When it comes to the economy, nobody seems to know what is going on. Journalists, financial pundits and politicians alike are navigating uncharted water. They are, for all practical purposes, making it up as they go along.
This might sound like a criticism but it isn’t: it is a statement of fact. With little historical precedent (and the Great Depression is a dubious comparison–different times and different circumstances despite any similarities), managers and leaders have to try lots of stuff based on their best hunches and informed intuition. There aren’t any other options.
What is critical is agility. As a financial strategist recently shared, you can’t stay the course if feedback says something isn’t working. That’s what I mean by agility: the ability to not only move quickly but adjust on the fly. Long-term strategy doesn’t work well in times like these.
Agility requires being very open to feedback. It is like driving a car: you can’t pick a direction and then hold the steering wheel perfectly still. You make adjustments as necessary. Over-adjusting and not adjusting appropriately have the same result (you wreck).
This is not a time for the faint of heart. Don’t “stay the course”–stay agile.
Mark,
Agility at a time like this (and at just about any other time) makes a lot of sense. I love your image of driving a car.
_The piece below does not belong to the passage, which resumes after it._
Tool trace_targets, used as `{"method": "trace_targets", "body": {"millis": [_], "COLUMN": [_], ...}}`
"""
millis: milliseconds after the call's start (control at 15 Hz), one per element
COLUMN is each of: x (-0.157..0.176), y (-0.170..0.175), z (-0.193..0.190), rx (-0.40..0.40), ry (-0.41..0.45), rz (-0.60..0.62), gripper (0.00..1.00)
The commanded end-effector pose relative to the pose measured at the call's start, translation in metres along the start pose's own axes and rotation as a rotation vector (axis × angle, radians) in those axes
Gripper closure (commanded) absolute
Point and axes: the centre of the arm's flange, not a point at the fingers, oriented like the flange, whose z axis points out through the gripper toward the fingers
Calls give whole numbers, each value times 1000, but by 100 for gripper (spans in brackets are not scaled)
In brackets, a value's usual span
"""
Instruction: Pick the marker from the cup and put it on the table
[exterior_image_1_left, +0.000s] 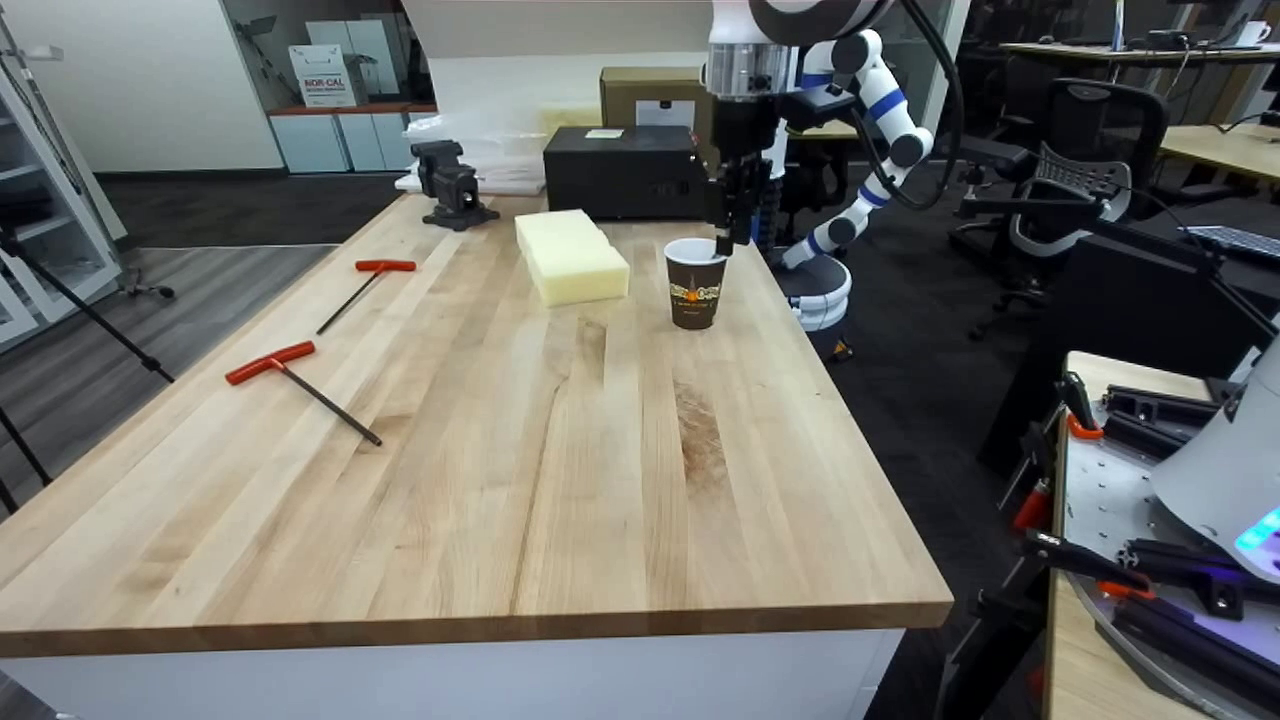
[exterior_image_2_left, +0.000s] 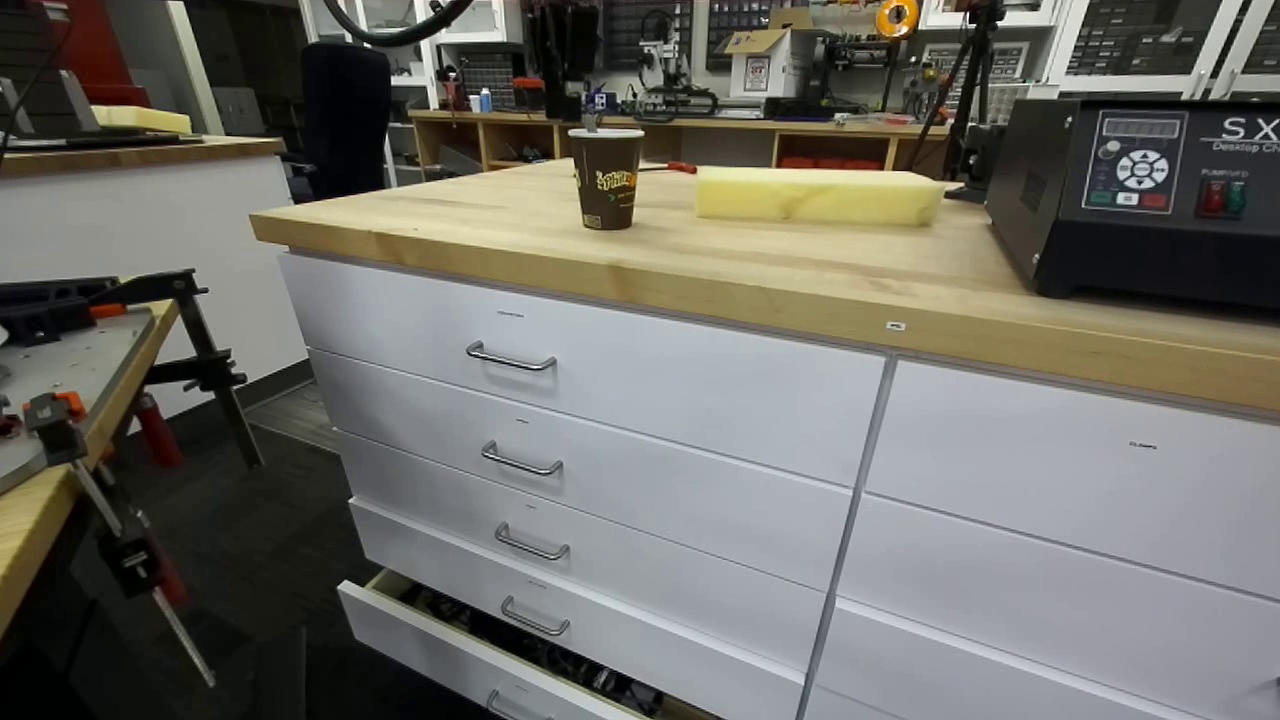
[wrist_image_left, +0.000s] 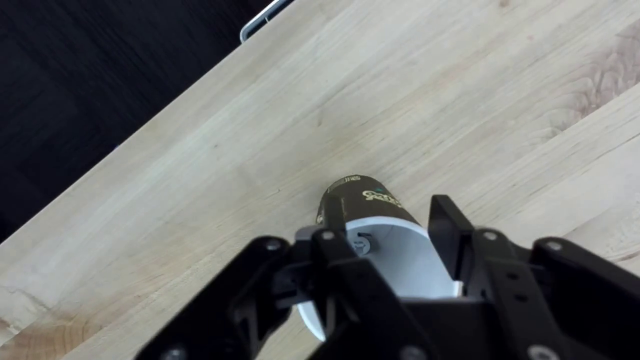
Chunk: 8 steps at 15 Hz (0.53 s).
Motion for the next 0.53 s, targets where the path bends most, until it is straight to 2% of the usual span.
{"method": "trace_targets", "body": {"millis": [0,267,467], "x": [5,7,8], "y": [1,3,5], "z": [-2,-3,0], "rx": [-2,-12,-20], "ry": [-7,-7,4], "rz": [17,13,7], "gripper": [25,1,0]}}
What I’m looking for — and not finding much of — is a bit of humility. Most journalists, pundits, and politicians got it wrong, big time wrong when they were addressing the economy. I don’t expect them to stop having an opinion or broadcasting it. But I would like them 1) to acknowledge that they got it wrong in the past (if they did), 2) to analyze why or how they got it wrong, and 3) to admit that their current opinion, while it’s the best they can offer, may yet again be wrong.